小妾见了,连忙叫道:“老爷,你终于回来了,你不在的这些日子,奴家被欺负惨了!“
蒋门神冷哼一声:“小贱人,刚才不还和这个混蛋搂在一起?“
小妾连忙梨花带雨,一脸委屈地说道:“奴家也没办法啊,当初老爷含冤出走,将奴家送给了这混蛋,奴家手无缚鸡之力,反抗不得,只能忍辱负重,日日祈求老爷早日归来。

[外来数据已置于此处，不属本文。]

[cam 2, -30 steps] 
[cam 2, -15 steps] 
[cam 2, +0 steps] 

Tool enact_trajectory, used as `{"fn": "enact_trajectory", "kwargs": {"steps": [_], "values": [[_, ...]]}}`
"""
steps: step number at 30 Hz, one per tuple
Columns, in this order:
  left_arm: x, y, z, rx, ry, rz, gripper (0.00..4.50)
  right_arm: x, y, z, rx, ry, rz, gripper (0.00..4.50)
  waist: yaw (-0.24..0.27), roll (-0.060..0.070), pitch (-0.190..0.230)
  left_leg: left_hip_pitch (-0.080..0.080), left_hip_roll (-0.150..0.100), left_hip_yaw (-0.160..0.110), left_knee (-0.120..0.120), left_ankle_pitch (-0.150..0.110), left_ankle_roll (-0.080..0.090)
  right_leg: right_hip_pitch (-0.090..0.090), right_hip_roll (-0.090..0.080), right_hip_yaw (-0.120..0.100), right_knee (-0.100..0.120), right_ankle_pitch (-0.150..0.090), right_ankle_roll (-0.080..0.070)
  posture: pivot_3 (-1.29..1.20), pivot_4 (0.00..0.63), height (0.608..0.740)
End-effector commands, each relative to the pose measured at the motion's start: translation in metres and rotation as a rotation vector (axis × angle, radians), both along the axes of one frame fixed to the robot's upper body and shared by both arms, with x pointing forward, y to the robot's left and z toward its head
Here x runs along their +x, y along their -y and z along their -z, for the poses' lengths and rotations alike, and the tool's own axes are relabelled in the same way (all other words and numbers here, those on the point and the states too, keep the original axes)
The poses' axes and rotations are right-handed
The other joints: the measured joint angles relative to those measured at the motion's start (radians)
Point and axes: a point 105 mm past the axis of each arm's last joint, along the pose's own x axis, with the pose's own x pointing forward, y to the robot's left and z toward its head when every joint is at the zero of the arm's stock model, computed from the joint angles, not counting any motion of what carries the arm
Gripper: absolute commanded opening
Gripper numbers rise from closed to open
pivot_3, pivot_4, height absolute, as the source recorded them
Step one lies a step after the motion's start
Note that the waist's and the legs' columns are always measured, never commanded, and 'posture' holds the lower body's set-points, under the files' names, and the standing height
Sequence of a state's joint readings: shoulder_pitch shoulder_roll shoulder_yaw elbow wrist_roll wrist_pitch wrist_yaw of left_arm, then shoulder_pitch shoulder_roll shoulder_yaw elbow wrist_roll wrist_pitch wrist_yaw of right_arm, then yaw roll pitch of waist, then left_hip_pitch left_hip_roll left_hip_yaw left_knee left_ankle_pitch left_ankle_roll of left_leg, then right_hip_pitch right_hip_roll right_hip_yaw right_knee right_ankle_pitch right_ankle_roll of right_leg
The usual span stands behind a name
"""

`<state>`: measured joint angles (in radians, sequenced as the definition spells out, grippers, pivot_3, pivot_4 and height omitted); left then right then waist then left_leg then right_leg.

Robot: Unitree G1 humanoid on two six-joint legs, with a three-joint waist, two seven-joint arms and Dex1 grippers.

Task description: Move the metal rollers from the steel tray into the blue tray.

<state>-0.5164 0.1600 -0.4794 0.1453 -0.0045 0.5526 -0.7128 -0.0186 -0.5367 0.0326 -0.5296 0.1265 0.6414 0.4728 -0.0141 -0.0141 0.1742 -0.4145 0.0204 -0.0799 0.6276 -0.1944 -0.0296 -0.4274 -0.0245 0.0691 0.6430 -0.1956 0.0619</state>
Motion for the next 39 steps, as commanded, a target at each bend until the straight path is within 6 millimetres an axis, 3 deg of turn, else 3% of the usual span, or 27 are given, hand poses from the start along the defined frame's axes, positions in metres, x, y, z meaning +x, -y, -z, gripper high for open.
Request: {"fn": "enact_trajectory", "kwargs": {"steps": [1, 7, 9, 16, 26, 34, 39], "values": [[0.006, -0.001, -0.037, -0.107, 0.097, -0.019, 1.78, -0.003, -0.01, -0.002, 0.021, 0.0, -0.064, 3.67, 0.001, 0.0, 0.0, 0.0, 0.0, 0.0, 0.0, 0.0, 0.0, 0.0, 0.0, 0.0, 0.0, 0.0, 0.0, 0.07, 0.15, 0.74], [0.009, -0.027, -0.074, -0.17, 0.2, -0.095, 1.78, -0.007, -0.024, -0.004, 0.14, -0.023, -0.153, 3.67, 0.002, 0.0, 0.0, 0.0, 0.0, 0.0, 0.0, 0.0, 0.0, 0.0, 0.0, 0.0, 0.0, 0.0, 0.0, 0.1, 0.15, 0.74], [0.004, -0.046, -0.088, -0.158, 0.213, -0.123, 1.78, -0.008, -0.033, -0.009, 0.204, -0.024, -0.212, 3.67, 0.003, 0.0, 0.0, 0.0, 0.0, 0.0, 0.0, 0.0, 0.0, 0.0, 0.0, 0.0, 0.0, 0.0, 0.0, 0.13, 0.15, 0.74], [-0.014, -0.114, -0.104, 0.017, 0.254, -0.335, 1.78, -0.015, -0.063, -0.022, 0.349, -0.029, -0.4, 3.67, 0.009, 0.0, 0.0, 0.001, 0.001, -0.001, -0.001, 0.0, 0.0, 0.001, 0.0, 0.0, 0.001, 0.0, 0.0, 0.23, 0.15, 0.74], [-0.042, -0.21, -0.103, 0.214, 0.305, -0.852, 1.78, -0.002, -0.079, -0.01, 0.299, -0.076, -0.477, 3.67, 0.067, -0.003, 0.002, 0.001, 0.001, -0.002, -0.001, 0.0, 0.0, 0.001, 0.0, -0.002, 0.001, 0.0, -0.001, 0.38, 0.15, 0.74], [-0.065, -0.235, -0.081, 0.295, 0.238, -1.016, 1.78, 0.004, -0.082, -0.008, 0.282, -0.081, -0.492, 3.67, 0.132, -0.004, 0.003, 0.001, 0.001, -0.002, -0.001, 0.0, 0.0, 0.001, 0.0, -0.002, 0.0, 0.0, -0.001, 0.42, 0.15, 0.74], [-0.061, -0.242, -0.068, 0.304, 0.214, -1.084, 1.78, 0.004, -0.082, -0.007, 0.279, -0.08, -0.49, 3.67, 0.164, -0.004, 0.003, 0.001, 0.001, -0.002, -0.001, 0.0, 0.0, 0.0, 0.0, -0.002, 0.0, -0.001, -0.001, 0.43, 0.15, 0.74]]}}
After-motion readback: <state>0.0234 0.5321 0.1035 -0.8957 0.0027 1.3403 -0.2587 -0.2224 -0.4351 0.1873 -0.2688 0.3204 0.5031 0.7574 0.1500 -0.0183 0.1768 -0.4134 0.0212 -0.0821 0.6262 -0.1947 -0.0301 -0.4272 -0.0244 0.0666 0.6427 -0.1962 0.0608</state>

”
“老爷,奴家把施恩挣了多少钱,存放在哪里,都记下来了,就等着老爷回来呢!“
蒋门神看着楚楚可怜的小妾,往日情景浮现心头,不由心痒难耐,一脚将施恩踢了出去,关上门,扑向小妾。
接着就传来小妾的嘤嘤声。
施恩下了楼,见酒店早被蒋门神的人接管。
自己带来的人都和自己差不多,轻的鼻青脸肿,重的头破血流。
施恩无奈,只好带着自己的人回了牢房营。
到了牢房营,直奔老管营相公的房间。
老管营相公见了,大吃一惊,连忙让人请大夫帮儿子上药包扎了,才询问怎么回事。
施恩细细讲了。
听到蒋门神说武松揍不了他了,老管营相公立马有不详地感觉。
连忙差人出去打听。
果然打听到今日凌晨,武松已经因为盗窃财物,被张都监手下拿下,当晚就押送官府。
今天上午,知府相公已经判了武松刺配恩州。
老管营相公人老成精,一听就知道武松是张都监陷害的。
只是想不明白张都监为什么要陷害武松,他不是很欣赏武松吗?
难道是吃了张团练的贿赂?
施恩说道:“好在武松只是判了刺配恩州,不曾丢了性命。只可惜,好不容易夺回来的快活林又丢了,被蒋门神那厮抢了去。“
老管营相公听了,提点他道:“儿啊,亏你还是我的儿子,久在牢营里走动,怎么连牢房里的那点儿事都看不明白。”